_The task_
Leave the images out and repeat the data exactly as given.

======

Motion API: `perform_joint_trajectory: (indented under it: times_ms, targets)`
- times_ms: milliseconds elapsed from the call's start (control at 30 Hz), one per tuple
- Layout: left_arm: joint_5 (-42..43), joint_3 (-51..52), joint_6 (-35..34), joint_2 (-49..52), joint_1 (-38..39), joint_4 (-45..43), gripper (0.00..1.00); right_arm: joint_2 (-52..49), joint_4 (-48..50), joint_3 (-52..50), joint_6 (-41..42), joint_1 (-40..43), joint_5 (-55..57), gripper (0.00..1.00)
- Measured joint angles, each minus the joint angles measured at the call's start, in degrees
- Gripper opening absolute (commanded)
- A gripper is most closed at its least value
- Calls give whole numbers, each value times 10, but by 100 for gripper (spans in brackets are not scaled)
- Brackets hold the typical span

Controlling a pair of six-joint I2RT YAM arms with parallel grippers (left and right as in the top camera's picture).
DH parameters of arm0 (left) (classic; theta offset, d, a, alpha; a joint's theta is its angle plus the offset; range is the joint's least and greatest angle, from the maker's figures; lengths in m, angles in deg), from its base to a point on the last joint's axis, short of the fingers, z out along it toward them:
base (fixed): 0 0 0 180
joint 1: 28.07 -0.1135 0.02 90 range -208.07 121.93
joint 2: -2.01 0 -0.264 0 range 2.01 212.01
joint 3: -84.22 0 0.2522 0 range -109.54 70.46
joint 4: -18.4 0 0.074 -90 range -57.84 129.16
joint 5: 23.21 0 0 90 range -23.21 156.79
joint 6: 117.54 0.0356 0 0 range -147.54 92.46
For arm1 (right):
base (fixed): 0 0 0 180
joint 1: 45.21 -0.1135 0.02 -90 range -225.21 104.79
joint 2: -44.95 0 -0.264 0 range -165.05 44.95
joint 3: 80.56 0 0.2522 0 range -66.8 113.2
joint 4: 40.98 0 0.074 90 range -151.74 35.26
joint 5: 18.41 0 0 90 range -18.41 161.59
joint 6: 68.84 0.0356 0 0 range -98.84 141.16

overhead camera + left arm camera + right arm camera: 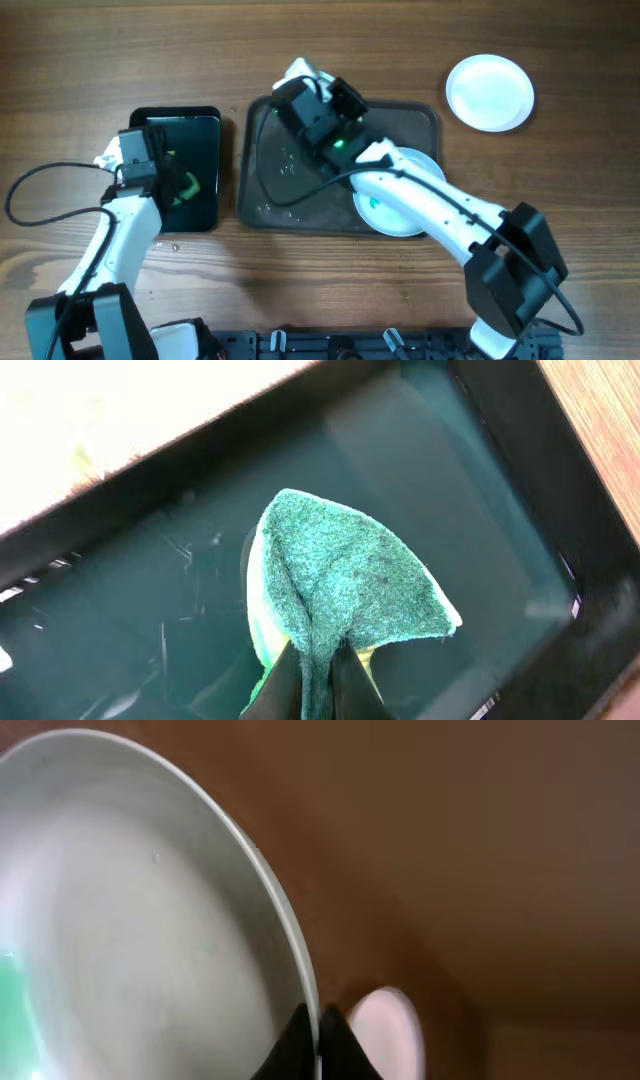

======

_Result below_
Motion API: `perform_joint_trajectory: (indented under it: times_ms, targets)`
- times_ms: milliseconds elapsed from the call's start (control at 30 Hz), one per tuple
- Layout: left_arm: joint_5 (-42..43), joint_3 (-51..52), joint_6 (-35..34), joint_2 (-49..52), joint_1 (-38..39), joint_4 (-45..43), gripper (0.00..1.00); right_arm: joint_2 (-52..49), joint_4 (-48..50), joint_3 (-52..50), joint_6 (-41..42), joint_1 (-40..43), joint_5 (-55..57), gripper (0.00..1.00)
- Measured joint angles, each minus the joint angles measured at the call's start, in degrees
- Gripper opening absolute (commanded)
- A gripper is most closed at its least value
- Calls give whole numbers, each value times 10, but by 100 for gripper (spans in brackets are not scaled)
- Brackets hold the typical span

Controlling a pair of six-joint I2RT YAM arms with parallel grippers (left and right as in the top camera's picture).
DH parameters of arm0 (left) (classic; theta offset, d, a, alpha; a joint's theta is its angle plus the offset; range is the joint's least and greatest angle, from the maker's figures; lengths in m, angles in deg), from its base to a point on the last joint's axis, short of the fingers, z out along it toward them:
base (fixed): 0 0 0 180
joint 1: 28.07 -0.1135 0.02 90 range -208.07 121.93
joint 2: -2.01 0 -0.264 0 range 2.01 212.01
joint 3: -84.22 0 0.2522 0 range -109.54 70.46
joint 4: -18.4 0 0.074 -90 range -57.84 129.16
joint 5: 23.21 0 0 90 range -23.21 156.79
joint 6: 117.54 0.0356 0 0 range -147.54 92.46
For arm1 (right):
base (fixed): 0 0 0 180
joint 1: 45.21 -0.1135 0.02 -90 range -225.21 104.79
joint 2: -44.95 0 -0.264 0 range -165.05 44.95
joint 3: 80.56 0 0.2522 0 range -66.8 113.2
joint 4: 40.98 0 0.074 90 range -151.74 35.26
joint 5: 18.41 0 0 90 range -18.41 161.59
joint 6: 68.84 0.0356 0 0 range -98.84 141.16

overhead camera + left arm camera + right arm camera: 

Work on this exercise is now finished.